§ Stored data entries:
::::::::

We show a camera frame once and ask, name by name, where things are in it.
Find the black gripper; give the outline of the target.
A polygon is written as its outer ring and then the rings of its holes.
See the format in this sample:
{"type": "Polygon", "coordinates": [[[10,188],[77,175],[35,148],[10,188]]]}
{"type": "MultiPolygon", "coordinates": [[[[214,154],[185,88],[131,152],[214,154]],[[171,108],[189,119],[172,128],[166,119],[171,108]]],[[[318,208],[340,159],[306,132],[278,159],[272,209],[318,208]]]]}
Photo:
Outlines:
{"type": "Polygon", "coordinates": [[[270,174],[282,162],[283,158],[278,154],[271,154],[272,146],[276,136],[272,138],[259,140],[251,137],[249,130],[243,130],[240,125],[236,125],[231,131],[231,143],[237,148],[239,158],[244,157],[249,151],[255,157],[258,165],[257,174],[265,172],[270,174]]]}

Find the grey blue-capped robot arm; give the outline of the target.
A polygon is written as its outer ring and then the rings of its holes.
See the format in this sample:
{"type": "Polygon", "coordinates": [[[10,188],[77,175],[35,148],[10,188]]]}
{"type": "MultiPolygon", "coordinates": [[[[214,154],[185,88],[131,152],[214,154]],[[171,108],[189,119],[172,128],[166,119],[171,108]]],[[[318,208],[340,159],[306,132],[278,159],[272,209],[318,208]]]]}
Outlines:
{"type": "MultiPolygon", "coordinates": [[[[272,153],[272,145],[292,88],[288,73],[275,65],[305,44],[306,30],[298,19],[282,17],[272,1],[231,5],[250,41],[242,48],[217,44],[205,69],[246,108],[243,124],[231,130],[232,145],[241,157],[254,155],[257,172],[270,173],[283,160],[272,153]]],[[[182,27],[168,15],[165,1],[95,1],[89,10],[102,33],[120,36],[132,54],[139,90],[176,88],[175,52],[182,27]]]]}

::::::::

§ Task description: With every line intact, print the records above again.

§ Response:
We show a camera frame once and ask, name by name, where things are in it.
Find the black gripper; give the outline of the target.
A polygon is written as its outer ring and then the rings of its holes.
See the format in this sample:
{"type": "Polygon", "coordinates": [[[10,188],[77,175],[35,148],[10,188]]]}
{"type": "MultiPolygon", "coordinates": [[[[214,154],[185,88],[131,152],[214,154]],[[171,108],[189,119],[172,128],[166,119],[171,108]]],[[[318,208],[340,159],[306,132],[278,159],[272,209],[318,208]]]]}
Photo:
Outlines:
{"type": "Polygon", "coordinates": [[[270,174],[282,162],[283,158],[278,154],[271,154],[272,146],[276,136],[272,138],[259,140],[251,137],[249,130],[243,130],[240,125],[236,125],[231,131],[231,143],[237,148],[239,158],[244,157],[249,151],[255,157],[258,165],[257,174],[265,172],[270,174]]]}

Find the grey blue-capped robot arm; give the outline of the target.
A polygon is written as its outer ring and then the rings of its holes.
See the format in this sample:
{"type": "Polygon", "coordinates": [[[10,188],[77,175],[35,148],[10,188]]]}
{"type": "MultiPolygon", "coordinates": [[[[214,154],[185,88],[131,152],[214,154]],[[171,108],[189,119],[172,128],[166,119],[171,108]]],[[[318,208],[340,159],[306,132],[278,159],[272,209],[318,208]]]]}
Outlines:
{"type": "MultiPolygon", "coordinates": [[[[272,153],[272,145],[292,88],[288,73],[275,65],[305,44],[306,30],[298,19],[282,17],[272,1],[231,5],[250,41],[242,48],[217,44],[205,69],[246,108],[243,124],[231,130],[232,145],[241,157],[254,155],[257,172],[270,173],[283,160],[272,153]]],[[[182,27],[168,15],[165,1],[95,1],[89,10],[102,33],[120,36],[132,54],[139,90],[176,88],[175,52],[182,27]]]]}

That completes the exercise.